Samhain used to be a strictly Gaelic or Irish pagan ritual, which was adopted by contemporary Wicca in the 40’s, but today, a lot of neo-pagans and other witches who don’t identify as Wiccan celebrate it too.
There are now hundreds of thousands of people in the world who practice witchcraft, including many in unexpected places like the Philippines. VICE talked to two of these Filipino witches to find out what it's like to live in a deeply Catholic country, and if their spook night celebrations are anything like the broom-flying coven meetings we see in pop culture.
Writer and photographer Michael Rebuyas, 27 years old, has been practicing rituals for 3 years.
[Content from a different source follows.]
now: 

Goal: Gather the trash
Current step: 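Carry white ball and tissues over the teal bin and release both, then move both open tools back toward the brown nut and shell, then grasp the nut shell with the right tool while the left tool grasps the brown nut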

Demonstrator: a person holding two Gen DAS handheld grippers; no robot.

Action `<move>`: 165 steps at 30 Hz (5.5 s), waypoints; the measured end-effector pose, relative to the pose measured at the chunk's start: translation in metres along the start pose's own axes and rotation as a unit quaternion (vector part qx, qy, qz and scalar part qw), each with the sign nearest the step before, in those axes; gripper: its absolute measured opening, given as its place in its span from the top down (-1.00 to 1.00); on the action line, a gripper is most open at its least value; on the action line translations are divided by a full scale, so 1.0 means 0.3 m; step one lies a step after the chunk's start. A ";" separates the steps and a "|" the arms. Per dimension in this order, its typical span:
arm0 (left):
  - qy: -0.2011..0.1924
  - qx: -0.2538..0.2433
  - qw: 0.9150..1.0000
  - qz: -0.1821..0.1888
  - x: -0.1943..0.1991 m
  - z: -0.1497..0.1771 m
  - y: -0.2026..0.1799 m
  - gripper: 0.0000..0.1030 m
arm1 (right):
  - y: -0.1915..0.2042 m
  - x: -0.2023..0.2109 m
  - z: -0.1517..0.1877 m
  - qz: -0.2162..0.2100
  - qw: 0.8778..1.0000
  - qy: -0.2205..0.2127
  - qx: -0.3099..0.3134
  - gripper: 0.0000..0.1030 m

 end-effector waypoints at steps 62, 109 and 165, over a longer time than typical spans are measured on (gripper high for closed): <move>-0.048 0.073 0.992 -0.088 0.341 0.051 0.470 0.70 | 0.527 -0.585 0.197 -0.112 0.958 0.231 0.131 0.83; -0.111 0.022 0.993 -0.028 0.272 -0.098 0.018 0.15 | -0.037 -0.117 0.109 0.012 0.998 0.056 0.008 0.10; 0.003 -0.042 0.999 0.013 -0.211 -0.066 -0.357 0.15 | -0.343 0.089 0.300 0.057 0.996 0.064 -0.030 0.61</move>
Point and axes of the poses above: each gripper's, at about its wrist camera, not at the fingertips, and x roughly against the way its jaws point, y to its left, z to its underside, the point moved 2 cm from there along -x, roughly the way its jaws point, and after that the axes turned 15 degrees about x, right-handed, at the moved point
“Basically, we ‘recharge’ on Halloween or Samhain since traditionally, that's the time of the year when nature's energies are at their very peak,” he told VICE.
To do this, they usually give food and offerings to the spirits.
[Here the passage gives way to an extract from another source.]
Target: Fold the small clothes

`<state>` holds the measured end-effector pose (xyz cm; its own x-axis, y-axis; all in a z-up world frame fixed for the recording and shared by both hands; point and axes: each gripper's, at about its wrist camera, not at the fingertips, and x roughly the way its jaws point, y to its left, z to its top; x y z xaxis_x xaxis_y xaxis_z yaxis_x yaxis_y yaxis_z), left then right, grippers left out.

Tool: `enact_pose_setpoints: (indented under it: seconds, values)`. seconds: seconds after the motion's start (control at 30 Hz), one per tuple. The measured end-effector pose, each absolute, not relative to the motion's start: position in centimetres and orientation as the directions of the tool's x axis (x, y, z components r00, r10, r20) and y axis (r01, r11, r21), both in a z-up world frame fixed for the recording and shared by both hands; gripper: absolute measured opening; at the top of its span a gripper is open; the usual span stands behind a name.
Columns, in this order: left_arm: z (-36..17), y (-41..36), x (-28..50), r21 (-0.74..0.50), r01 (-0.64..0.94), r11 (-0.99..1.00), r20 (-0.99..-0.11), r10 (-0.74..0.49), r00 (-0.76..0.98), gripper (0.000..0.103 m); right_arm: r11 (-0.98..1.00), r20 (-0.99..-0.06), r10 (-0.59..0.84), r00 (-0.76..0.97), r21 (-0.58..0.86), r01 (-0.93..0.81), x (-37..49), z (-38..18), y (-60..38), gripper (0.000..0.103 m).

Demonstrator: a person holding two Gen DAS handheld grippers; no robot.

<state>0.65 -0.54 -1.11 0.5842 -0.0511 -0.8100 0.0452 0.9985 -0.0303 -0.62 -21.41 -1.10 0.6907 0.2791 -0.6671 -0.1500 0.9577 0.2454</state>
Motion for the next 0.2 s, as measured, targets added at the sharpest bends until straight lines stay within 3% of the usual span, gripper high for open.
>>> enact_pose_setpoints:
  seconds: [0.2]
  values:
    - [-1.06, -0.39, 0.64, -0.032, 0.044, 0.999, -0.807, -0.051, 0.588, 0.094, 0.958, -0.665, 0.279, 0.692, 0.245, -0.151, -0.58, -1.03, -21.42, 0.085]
“I burn food, which is symbolic of this year's harvest or blessings. The act of burning basically sends the blessings I received, back to the greater Source — the universe,” Rebuyas said.
Inka Magnaye, a 30-year-old voice talent and events host who has been practicing witchcraft since she was a child, has her own rituals.
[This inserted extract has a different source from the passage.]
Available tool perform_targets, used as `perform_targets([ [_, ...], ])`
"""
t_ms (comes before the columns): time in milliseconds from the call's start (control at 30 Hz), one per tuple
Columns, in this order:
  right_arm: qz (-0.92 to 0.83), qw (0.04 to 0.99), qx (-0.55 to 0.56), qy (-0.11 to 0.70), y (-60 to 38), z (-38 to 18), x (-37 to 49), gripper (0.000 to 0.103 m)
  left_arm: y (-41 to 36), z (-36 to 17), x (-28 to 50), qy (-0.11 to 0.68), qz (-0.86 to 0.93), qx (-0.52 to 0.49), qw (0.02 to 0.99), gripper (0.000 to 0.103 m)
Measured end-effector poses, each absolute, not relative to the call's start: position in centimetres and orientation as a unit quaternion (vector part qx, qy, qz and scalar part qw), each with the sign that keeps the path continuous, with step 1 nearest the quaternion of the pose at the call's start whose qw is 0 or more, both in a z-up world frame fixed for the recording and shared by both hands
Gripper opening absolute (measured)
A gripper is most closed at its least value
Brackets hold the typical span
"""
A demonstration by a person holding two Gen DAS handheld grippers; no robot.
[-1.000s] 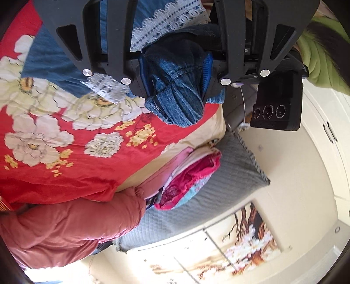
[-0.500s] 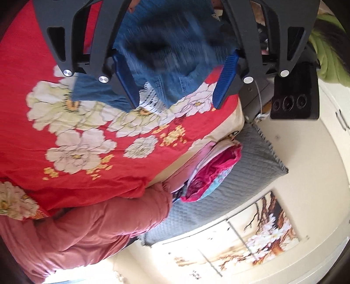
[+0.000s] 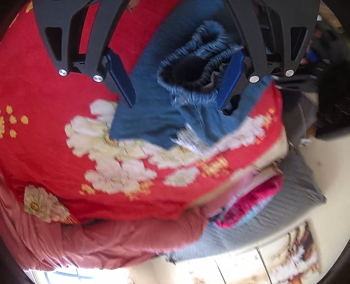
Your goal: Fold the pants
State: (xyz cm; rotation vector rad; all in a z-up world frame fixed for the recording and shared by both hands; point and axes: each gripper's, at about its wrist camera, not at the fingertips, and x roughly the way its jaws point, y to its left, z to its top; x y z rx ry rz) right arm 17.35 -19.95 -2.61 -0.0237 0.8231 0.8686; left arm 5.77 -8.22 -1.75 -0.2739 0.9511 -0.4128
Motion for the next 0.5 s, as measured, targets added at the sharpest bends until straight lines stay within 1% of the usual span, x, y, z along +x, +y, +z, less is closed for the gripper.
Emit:
perform_targets([
  [233,0.361,0.831,-0.023,0.422,-20.6,-4.7,17.8,0.076,-8.3,-1.4,5.5,0.45,-0.193,-0.135,0.861,0.056],
  [500,0.353,0.838,-0.013,0.416,-21.1,-4.4,17.2,0.077,-8.0,-1.3,5.4,0.449,-0.194,-0.139,0.861,0.058],
])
“I would light some incense and bring out my cards to talk to my spirit guides, to touch base and write down the things I want to let go of and things I want to attract in my life. I burn that piece of paper and burn it in my sand-filled cauldron. Then, I let the candles burn down,” she said.
These rituals, usually calm and relaxed, are nothing like what most people probably imagine witch practices are like. No eating of children to make meat pies or sacrificing animals involved. Really, they’re totally “regular” activities done by people who are not green-skinned or warty.
Like most Filipinos, Magnaye was raised Catholic but said she never felt any connection with it.
“I liked the rituals, but the powers I was praying to didn’t really connect to me. I connected more to nature. I thought that that [Catholicism] was it, but then I learned that witchcraft wasn’t this evil thing,” she said.
She was “called” to the craft in 1999, when she was 10 years old, but struggled to learn more about it due to the lack of resources available. Catholicism prohibits these practices, so most schools in the Philippines don’t carry books on witchcraft in their libraries. There were also hardly any websites discussing the topic on the internet. She even recalls a time when a classmate warned her to close her notebook where she drew symbols, out of fear that she would get expelled.
But witches don’t always denounce other faiths. Rebuyas, for example, is still a practicing Catholic.
“I still pray to Jesus and I still invoke some of the saints, but what I would say is that it augmented my faith. I would consider myself a polytheist,” he said.
For both these witches, practicing is simply an exchange of energies — a give or take.
“For witches, it comes back to you three times over, whether you wish good or bad intentions on a person. We believe in karma,” Magnaye said.
Rebuyas adheres to the following rules in his practice:
“1. Harm none. We believe that the Divine is present in everything and everyone in nature so as much as possible, we avoid intentionally harming others.
2. Karma. While most Witches don't adhere to the concept of sin, we believe that whatever we put out to the universe will come back to us.
3. Responsibility. Everyone is responsible for the results of their own actions, whether magical or mundane.”
And, despite the taboo placed on witches in the Philippines, witchcraft is actually part of Filipino culture. Small towns often have their own albularyo or shamans who use witchcraft to heal and exorcise demons for money.
“Filipinos, even if they deny it, are actually practicing a lot of rituals which have roots in what one would consider traditional witchcraft: praying to saints, offering food on All Souls Day, etc,” Rebuyas said.
Both he and Magnaye encourage people to learn about witchcraft because there are so many misconceptions about it. They said the only accurate portrayal of their practice is from the 90’s classic The Craft, which consulted a high priestess during production.